Dá um meio giro de pés de quem não espera respostas e, puxado pela barra das vestes ele é parado por um jovem sujo e fedorento.
- Moço, dá-me um trocado? Eu limpo teus sapatos! Olha cá, graxa da Germânia, verdadeira! O serviço é rápido e...
" - Passe reto, filhote de nojo! Tuas mãos não deveriam sequer pensar em sentir meu mais pobre casaco de couro, quanto mais tocá-lo! Corre daqui que não te dou um tasco, pois sou doutor e bondoso! "
- Perdoe o atrevimento! É a fome que é grande, e maior a minha vontade de ver-me livre dela! Sou bom no que faço, e vendo tão bondoso e médico senhor espero poder deixá-lo mais formoso do que já és aos olhos das damas...
Os velhos atrás dele lhe chegam, e um deles bate nas costas, chamando:
" - Larga mão de pomposidade! És homem de virtudes, ou desvirtuamentos, han? Sentemo-nos ali naquela mesa e peçamos vinhos para nós, e um banco tosco para o moleque lhe limpar os sapatos enquanto falamos do Homem, e enquanto esse moleque nojento lhe deixa, mais formoso aos olhos das damas... "_uma vez mais, o sorrisinho desdenhoso-socialmente-aceitável...

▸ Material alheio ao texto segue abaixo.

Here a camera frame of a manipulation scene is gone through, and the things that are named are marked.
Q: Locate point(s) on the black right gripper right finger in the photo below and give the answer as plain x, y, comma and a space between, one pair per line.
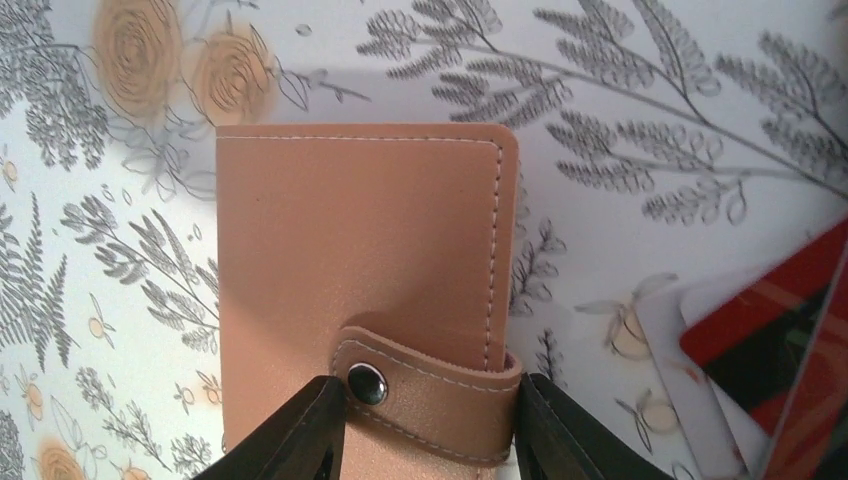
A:
556, 438

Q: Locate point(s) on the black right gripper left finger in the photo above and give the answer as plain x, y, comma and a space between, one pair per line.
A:
303, 439

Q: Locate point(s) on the tan leather card holder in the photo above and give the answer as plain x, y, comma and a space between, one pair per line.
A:
364, 277

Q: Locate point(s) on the red card pair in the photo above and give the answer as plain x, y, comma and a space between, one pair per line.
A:
778, 349

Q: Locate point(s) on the white VIP card left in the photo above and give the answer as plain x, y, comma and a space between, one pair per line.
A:
724, 440

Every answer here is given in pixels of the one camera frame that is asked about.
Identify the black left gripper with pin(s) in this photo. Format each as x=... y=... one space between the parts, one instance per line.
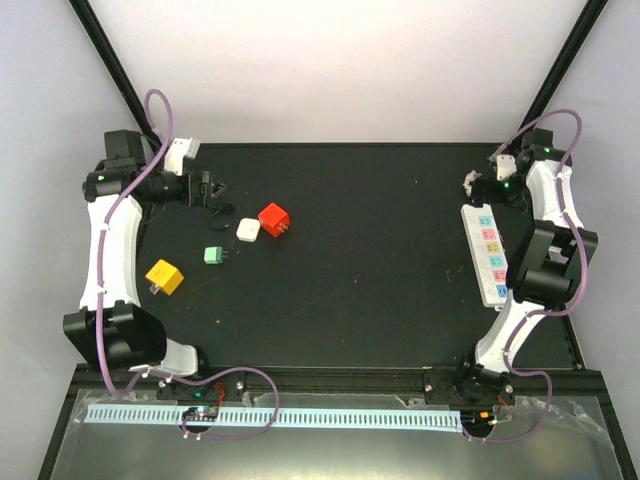
x=203 y=182

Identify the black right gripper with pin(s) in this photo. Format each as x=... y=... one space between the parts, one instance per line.
x=492 y=196

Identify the white charger block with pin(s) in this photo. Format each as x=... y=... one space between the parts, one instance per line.
x=248 y=230

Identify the red cube socket adapter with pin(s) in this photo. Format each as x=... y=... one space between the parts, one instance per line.
x=274 y=220

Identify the green plug adapter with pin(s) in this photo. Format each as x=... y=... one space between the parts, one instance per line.
x=214 y=255

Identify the white power strip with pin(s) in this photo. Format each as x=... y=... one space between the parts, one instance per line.
x=487 y=252

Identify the yellow cube socket adapter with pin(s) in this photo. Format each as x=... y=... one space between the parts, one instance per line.
x=164 y=277

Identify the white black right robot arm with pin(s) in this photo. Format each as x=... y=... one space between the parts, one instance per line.
x=543 y=274

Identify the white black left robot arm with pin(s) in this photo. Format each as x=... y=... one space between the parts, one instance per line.
x=110 y=329

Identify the black front frame rail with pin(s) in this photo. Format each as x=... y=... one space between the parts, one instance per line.
x=401 y=382

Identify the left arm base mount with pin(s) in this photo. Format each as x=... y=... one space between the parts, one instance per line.
x=228 y=387

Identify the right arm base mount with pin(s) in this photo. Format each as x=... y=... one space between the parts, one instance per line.
x=444 y=387

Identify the white slotted cable duct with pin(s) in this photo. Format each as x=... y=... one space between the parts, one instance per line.
x=309 y=418

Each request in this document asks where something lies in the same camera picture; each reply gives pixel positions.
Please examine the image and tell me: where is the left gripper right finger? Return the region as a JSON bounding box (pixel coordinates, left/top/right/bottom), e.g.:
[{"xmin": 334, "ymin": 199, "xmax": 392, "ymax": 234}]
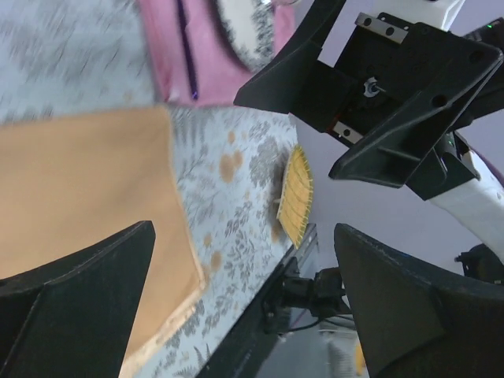
[{"xmin": 334, "ymin": 224, "xmax": 503, "ymax": 377}]

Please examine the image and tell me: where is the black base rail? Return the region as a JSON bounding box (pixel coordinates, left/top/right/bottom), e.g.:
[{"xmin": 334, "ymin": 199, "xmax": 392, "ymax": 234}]
[{"xmin": 198, "ymin": 224, "xmax": 350, "ymax": 377}]

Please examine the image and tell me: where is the orange satin napkin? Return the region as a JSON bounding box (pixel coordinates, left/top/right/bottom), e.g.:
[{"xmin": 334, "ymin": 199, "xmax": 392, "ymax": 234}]
[{"xmin": 1, "ymin": 106, "xmax": 206, "ymax": 377}]

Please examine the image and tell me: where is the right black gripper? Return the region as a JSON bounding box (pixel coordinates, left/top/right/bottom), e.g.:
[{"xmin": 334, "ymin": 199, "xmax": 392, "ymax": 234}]
[{"xmin": 233, "ymin": 1, "xmax": 503, "ymax": 200}]

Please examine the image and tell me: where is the blue floral plate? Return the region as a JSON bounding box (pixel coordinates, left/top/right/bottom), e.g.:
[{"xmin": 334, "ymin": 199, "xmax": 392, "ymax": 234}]
[{"xmin": 214, "ymin": 0, "xmax": 274, "ymax": 73}]

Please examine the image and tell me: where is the pink floral placemat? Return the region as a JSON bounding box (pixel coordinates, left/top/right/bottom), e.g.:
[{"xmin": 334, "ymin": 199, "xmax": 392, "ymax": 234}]
[{"xmin": 139, "ymin": 1, "xmax": 295, "ymax": 106}]

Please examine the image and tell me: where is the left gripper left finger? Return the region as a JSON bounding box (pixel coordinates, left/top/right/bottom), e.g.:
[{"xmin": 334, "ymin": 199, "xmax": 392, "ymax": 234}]
[{"xmin": 1, "ymin": 221, "xmax": 156, "ymax": 377}]

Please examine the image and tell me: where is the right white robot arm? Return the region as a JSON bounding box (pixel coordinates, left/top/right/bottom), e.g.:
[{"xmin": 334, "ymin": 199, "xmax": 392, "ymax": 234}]
[{"xmin": 234, "ymin": 1, "xmax": 503, "ymax": 257}]

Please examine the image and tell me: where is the yellow bamboo mat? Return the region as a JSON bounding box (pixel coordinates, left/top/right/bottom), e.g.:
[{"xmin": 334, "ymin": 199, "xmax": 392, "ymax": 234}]
[{"xmin": 276, "ymin": 144, "xmax": 313, "ymax": 249}]

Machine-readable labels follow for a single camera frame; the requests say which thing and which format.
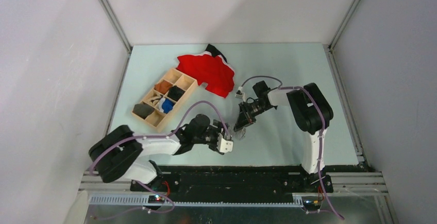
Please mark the brown rolled cloth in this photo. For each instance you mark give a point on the brown rolled cloth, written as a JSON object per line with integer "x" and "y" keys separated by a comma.
{"x": 163, "y": 86}

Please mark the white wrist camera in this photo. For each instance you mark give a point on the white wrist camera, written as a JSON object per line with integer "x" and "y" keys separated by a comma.
{"x": 224, "y": 145}
{"x": 240, "y": 93}

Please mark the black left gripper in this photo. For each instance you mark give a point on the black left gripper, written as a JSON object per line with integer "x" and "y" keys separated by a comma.
{"x": 220, "y": 129}

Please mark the red garment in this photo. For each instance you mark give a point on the red garment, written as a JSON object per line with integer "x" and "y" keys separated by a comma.
{"x": 209, "y": 67}

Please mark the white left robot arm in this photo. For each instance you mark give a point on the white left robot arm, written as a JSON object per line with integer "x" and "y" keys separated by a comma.
{"x": 123, "y": 155}

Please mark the blue rolled cloth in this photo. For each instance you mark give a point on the blue rolled cloth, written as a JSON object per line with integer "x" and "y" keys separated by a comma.
{"x": 166, "y": 105}

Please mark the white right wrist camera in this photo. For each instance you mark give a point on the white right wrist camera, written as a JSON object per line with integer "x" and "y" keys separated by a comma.
{"x": 240, "y": 93}

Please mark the aluminium front frame rail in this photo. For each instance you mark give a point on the aluminium front frame rail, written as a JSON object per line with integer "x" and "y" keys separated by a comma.
{"x": 127, "y": 192}

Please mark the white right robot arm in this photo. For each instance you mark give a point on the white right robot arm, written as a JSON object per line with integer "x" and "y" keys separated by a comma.
{"x": 311, "y": 111}

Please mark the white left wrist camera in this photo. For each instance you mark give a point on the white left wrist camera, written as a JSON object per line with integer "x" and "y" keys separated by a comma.
{"x": 224, "y": 145}

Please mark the dark grey rolled cloth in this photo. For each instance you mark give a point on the dark grey rolled cloth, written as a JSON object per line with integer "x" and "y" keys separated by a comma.
{"x": 143, "y": 110}

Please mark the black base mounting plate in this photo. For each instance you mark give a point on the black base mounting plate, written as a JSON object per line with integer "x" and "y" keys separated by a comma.
{"x": 240, "y": 184}

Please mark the black rolled cloth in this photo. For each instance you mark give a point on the black rolled cloth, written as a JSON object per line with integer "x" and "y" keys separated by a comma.
{"x": 175, "y": 93}

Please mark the wooden compartment organizer box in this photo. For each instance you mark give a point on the wooden compartment organizer box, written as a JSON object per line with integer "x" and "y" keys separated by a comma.
{"x": 157, "y": 119}

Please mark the beige rolled cloth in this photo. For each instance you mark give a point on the beige rolled cloth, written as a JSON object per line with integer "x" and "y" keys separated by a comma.
{"x": 153, "y": 101}

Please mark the grey striped underwear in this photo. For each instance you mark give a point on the grey striped underwear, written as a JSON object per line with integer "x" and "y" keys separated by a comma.
{"x": 236, "y": 135}

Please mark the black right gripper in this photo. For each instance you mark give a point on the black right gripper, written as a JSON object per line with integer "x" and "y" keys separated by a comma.
{"x": 245, "y": 117}

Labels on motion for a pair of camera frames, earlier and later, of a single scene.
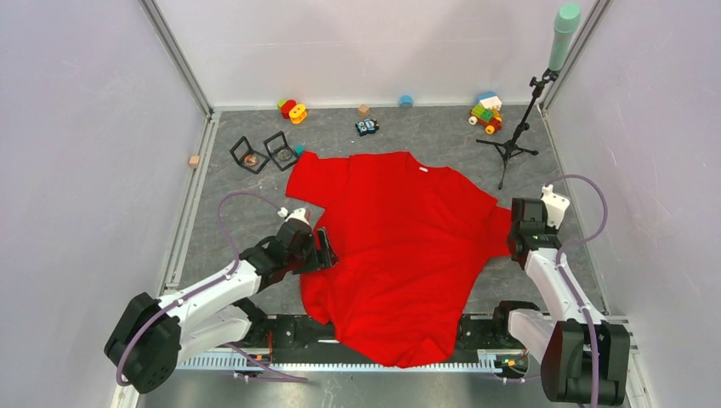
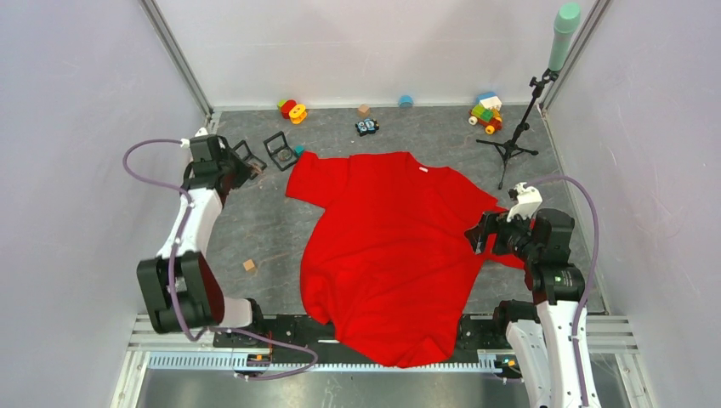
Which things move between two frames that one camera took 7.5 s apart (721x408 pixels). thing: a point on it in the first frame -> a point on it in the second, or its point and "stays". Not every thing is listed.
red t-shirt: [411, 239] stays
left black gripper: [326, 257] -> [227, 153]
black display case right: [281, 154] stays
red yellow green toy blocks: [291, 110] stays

Se havia algo que não admitia, era a palavra moleque conjunta com ele. Não era mais moleque, disso se sentia certo, preciso como a agulha de sua mãe nas roupas caras, dos homens ricos, podres. Mãos calejadas aqueles que seguravam tão importantes fios de metal. (...)
Foi só uma idéia, uma vontade loucamente consumível de escrever algo, "grande", como um capítulo. É, não ficou bonito, mas foi um início, e inícios tem de ser feios.